Pendant que le C.L.I., corps interarmes de volontaires, destiné à des destructions et à la guérilla sur les lignes de communication japonaises s’entraînait en Kabylie, le commandant de Crèvecoeur était envoyé en stage de jungle aux Indes, pour y introduire le C.L.I. et préparer 1’arrivée du général Blaizot, qui avait pour mission d’obtenir la subordination stratégique du commandement en chef en Indochine, qui fut chargé de la Résistance.

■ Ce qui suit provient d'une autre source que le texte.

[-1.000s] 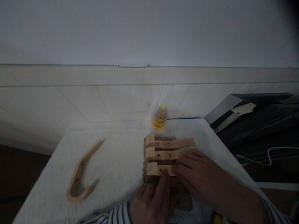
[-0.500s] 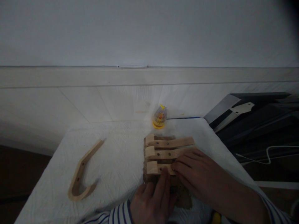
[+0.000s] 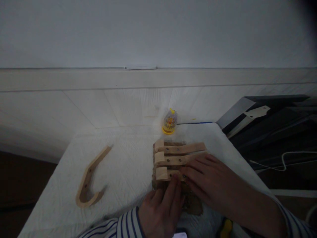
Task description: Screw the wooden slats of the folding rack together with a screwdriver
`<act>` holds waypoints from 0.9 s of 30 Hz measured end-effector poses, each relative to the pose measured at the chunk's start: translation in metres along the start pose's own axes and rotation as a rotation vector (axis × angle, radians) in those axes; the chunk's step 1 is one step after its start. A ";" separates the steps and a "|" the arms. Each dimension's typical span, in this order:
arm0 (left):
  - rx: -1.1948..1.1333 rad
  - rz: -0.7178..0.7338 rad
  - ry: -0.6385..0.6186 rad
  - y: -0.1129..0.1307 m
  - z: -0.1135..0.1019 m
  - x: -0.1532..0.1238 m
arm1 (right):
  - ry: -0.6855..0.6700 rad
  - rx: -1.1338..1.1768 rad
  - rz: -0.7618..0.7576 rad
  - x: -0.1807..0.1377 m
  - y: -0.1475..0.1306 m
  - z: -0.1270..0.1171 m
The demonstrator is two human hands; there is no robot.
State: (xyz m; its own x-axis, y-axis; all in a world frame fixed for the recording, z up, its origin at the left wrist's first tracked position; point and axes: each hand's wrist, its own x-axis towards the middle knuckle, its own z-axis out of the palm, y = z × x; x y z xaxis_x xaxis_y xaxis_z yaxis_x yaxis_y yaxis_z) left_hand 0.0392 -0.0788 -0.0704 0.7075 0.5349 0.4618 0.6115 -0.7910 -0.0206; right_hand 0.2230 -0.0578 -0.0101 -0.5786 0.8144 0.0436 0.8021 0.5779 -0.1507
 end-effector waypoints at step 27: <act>-0.290 -0.164 0.073 0.001 -0.038 -0.010 | 0.005 -0.064 0.137 -0.125 -0.009 -0.009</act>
State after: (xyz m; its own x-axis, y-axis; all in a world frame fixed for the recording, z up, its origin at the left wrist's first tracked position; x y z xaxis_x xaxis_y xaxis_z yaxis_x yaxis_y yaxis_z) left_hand 0.0196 -0.0964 -0.0417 0.5741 0.6477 0.5009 0.5813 -0.7532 0.3078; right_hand 0.2896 -0.1647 -0.0050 -0.4624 0.8861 0.0320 0.8813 0.4633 -0.0925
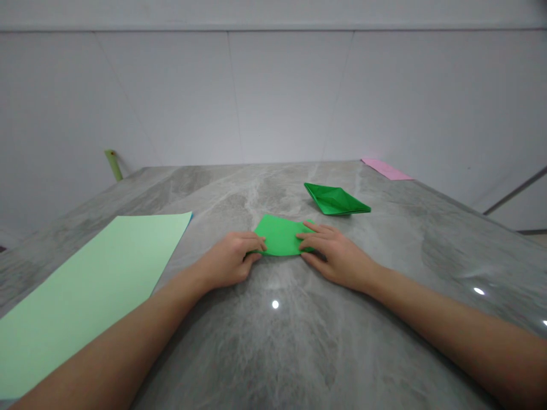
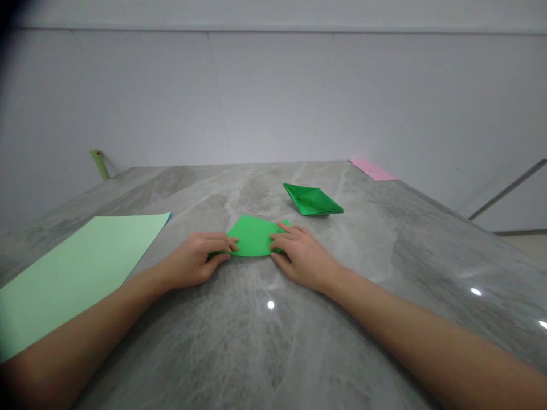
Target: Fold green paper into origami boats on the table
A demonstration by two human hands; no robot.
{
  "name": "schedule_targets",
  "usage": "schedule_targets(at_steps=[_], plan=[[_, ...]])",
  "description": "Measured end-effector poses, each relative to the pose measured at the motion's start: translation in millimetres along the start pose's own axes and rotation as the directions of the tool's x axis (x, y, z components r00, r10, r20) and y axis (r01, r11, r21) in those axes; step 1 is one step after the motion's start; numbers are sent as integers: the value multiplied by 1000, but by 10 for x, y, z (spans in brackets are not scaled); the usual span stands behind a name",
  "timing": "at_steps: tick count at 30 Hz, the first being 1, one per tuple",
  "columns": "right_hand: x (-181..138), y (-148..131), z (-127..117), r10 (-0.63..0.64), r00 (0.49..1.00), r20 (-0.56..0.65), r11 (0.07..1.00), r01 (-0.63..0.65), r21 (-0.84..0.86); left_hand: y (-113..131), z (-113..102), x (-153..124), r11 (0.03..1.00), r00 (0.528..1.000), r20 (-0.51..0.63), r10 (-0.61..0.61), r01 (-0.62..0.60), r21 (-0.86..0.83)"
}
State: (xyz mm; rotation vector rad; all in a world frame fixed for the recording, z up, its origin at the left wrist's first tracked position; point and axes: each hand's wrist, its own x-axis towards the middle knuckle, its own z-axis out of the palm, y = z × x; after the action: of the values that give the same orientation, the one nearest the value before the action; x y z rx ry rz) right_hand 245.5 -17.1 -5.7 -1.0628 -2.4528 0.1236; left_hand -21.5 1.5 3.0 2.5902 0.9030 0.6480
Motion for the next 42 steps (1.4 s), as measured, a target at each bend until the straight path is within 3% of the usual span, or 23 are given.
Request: schedule_targets(at_steps=[5,8,14,17,21,28,32,37,42], plan=[[15,8,-6,0,1000,-21,1000,0,-18,-21,-43,-2,983,985,-37,-168,165,-83],[16,-17,-24,-4,999,-49,1000,3,-9,-22,-66,-2,984,990,-18,-141,138,-112],[3,-48,-66,225,972,-66,968,-215,127,-23,-51,17,992,992,-39,-121,120,-24],[11,-37,-79,315,942,-113,934,-287,213,-9,-62,25,970,976,-28,-218,214,-113],[11,-14,-73,341,931,-132,909,-291,297,7,-88,24,927,955,33,-296,296,-231],[-1,8,-50,359,933,-28,859,-319,400,-25,-89,19,920,939,-11,-342,333,-208],[19,37,-19,381,924,32,851,-364,378,-9,-97,13,957,958,-15,-286,285,-44],[55,54,-6,411,906,96,840,-418,346,-12,-100,27,956,958,50,-284,279,92],[57,38,-38,390,912,128,853,-410,322,-7,-101,40,947,932,179,-314,321,-8]])
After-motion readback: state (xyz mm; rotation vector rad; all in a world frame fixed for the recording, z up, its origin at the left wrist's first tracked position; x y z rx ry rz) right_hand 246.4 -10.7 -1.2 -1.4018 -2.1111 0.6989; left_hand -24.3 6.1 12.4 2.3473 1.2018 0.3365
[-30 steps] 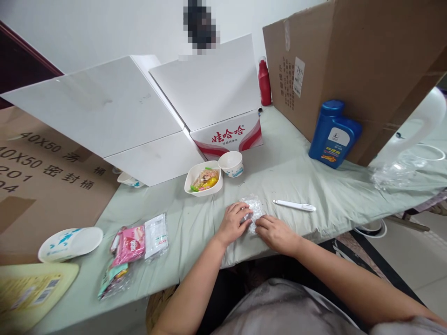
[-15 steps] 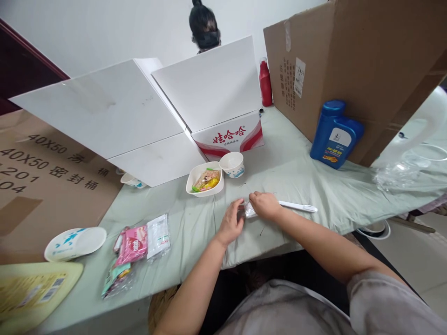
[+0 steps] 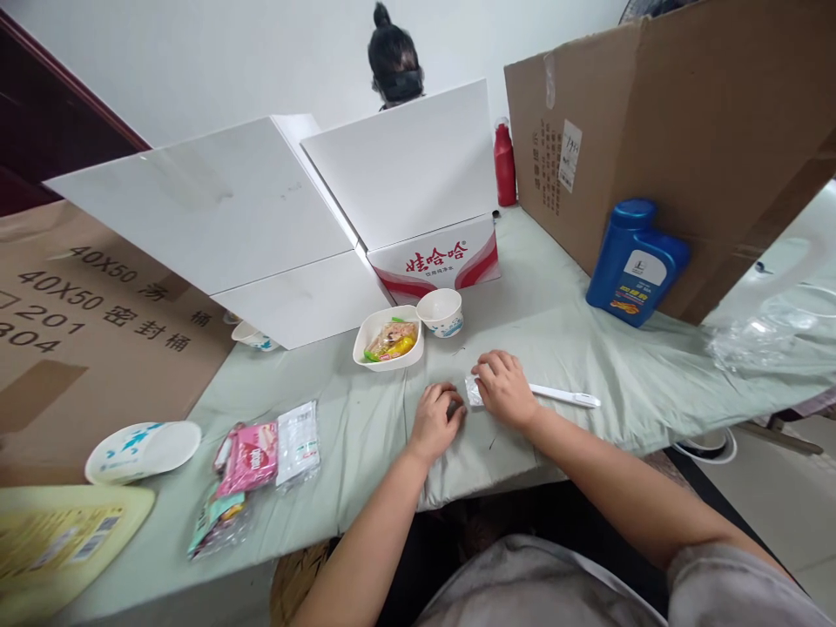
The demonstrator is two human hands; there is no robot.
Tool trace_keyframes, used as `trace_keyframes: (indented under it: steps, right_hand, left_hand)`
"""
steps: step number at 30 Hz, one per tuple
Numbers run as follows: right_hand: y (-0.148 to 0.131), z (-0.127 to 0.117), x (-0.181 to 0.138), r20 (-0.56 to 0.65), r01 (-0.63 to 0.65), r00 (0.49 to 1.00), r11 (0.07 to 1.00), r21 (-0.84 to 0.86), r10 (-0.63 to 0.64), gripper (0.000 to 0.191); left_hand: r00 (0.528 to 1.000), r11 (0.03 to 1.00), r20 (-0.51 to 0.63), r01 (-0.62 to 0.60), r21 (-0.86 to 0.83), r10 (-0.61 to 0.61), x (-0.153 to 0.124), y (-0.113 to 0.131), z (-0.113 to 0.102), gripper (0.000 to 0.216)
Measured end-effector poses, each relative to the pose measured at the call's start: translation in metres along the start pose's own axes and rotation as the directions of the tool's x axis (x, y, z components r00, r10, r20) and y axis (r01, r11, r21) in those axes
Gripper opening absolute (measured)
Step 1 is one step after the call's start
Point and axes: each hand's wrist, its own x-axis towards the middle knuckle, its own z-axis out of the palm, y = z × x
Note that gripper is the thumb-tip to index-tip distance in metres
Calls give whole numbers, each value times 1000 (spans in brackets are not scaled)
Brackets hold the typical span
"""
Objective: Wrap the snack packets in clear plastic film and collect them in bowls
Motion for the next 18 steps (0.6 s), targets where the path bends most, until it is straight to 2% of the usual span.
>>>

Le C.L.I. fut inséparable des relations conflictuelles, diplomatiques et mêmes stratégiques en Asie, étant devenu un enjeu dans la rivalité entre les Théâtres du Sud-Est Asiatiques et de Chine.
Au retour de la liaison à Hanoï du Lt colonel Huard ( décembre 1944) un groupe du C.L.I. fut parachuté au Tranninh par notre Service d’Action. Lors de l’agression japonaise du 9 mars 1945, ce groupe et celui parachuté au Ve Territoire, purent seuls donner leur mesure, le corps ayant été bloqué à Alger par décision américaine.
Débarqué à Colombo à la fin mai sous le nom de 5e RIC et renforcé du commando de Cockborne ( 5e Etranger) venant de Chine, du léger commando aéronaval Ponchardier, d’importants éléments arrivant de France destinés à la constitution du commando léger n°2 du commandant Guennebaud, il devait former deux bataillons de commandos et un parachutiste de type S.A.S.
Précédé le 12 septembre par sa compagnie A aéroportée qui libéra Saïgon et pas sa compagnie B parachutée devant Vientiane, le C.L.I., débarqué le 3 octobre élargit le périmètre de Saïgon, envoya à Phnom Penh le détachement C. support d’un coup d’état silencieux, et entama la série ininterrompue d’actions offensives en Cochinchine, au Sud-Annam et au Laos, qui lui valurent quatre citations d’unités à l’ordre de l’Armée.